Ukraine’s recapture of Kherson meant a withdrawal from the only regional capital Russia had captured, Moscow’s troops destroying key infrastructure as they retreated.

On Thursday, Yaroslav Yanushevych, head of the Kherson military administration, said Russian strikes there had killed at least four people.

“The Russian invaders opened fire on a residential area with multiple rocket launchers. A large building caught fire,” he said on Telegram.

Ukraine prosecutors also said Thursday that the authorities had discovered a total of nine torture sites used by the Russians in Kherson, as well as “the bodies of 432 killed civilians”.

Wednesday’s attacks disconnected three Ukrainian nuclear plants automatically from the national grid and triggered blackouts in neighbouring Moldova, where the energy network is linked to Ukraine.

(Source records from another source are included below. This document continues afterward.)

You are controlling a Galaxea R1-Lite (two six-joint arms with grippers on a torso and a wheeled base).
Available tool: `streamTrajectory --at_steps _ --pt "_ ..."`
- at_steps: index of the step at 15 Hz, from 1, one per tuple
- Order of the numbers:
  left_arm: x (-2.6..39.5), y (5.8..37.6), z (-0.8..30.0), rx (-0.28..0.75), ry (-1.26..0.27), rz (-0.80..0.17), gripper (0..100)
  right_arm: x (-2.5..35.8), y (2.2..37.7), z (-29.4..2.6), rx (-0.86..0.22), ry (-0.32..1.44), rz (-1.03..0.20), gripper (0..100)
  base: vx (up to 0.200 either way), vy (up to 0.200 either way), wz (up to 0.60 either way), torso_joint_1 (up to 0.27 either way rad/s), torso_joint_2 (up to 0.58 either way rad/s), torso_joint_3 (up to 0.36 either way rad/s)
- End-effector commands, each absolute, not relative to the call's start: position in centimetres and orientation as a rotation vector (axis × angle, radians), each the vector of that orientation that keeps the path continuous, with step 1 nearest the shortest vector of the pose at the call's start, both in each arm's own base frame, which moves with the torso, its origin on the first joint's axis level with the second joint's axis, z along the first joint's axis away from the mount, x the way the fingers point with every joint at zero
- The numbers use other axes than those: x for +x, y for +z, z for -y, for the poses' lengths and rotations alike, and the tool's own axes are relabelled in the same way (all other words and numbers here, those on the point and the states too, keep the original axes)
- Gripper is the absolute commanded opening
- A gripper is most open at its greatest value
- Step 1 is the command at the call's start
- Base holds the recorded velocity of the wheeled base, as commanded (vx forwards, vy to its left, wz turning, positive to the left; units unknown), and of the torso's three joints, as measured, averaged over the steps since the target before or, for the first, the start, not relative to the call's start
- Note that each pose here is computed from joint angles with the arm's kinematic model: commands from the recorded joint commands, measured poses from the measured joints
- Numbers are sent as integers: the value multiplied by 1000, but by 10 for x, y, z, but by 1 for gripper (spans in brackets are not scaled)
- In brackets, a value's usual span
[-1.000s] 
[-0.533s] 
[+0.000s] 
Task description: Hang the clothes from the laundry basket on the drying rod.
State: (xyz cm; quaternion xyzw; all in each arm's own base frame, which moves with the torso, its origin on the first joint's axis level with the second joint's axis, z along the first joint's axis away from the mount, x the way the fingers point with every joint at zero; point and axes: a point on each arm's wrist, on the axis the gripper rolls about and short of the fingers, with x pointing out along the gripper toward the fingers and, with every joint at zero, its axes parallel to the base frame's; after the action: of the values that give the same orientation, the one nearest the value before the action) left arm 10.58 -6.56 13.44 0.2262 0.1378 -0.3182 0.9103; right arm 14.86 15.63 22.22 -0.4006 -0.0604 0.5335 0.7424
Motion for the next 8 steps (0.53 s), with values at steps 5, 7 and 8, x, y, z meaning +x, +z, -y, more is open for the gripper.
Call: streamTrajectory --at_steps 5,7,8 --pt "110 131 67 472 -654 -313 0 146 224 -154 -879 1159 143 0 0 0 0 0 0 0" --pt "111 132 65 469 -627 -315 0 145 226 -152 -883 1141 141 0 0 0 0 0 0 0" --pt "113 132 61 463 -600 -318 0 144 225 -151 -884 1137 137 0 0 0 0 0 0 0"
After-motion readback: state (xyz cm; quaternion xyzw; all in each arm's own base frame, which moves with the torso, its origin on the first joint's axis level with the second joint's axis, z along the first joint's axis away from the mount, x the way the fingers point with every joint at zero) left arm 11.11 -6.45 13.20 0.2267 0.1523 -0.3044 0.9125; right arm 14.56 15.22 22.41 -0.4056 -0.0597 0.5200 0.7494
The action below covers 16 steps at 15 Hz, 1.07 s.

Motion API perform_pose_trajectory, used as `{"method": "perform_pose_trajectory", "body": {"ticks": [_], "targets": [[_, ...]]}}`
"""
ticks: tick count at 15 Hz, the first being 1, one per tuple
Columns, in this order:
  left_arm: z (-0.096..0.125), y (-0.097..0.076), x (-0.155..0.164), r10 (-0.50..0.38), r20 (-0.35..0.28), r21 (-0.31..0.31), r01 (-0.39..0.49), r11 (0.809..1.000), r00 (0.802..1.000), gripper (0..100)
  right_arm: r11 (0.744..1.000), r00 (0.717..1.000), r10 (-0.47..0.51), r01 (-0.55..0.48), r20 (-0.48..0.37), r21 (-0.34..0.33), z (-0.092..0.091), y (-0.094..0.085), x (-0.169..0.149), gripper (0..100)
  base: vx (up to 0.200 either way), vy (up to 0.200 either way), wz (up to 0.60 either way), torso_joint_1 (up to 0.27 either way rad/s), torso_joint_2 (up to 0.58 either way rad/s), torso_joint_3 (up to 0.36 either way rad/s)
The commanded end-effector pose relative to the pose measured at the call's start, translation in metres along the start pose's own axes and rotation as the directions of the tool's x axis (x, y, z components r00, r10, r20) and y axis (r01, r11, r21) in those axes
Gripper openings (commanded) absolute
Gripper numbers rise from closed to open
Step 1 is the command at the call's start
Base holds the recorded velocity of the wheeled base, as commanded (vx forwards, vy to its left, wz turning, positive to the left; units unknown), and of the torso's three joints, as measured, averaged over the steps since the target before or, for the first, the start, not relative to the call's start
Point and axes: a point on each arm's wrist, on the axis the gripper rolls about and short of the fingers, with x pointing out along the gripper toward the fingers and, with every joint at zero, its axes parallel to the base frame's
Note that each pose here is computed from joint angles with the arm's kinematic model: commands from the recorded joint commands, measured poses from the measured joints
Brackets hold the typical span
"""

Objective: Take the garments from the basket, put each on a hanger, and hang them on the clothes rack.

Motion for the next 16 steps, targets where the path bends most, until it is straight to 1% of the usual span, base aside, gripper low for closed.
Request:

All three nuclear facilities had been reconnected by Thursday morning, said the energy ministry.

Power was nearly entirely back online in ex-Soviet Moldova, where its pro-European president Maia Sandu convened a special meeting of her security council.

– ‘Shutdowns’ –

The Kremlin said Ukraine was ultimately responsible for the fallout from the strikes and that Kyiv could end the strikes by acquiescing to Russian demands.

Ukraine “has every opportunity to settle the situation, to fulfil Russia’s demands and as a result, end all possible suffering of the civilian population,” spokesman Dmitry Peskov said.

Zelensky said Ukraine’s forces were “preparing to advance” in some areas.

“Almost every hour I receive reports of occupiers’ attacks on Kherson and other communities of the region,” he said. 

“Such terror began immediately after the Russian army was forced to flee from Kherson region. This is the revenge of those who lost.”

The Ukrainian leader struck an optimistic tone at the end of his nightly address.

“We have withstood nine months of full-scale war, and Russia has not found a way to break us.”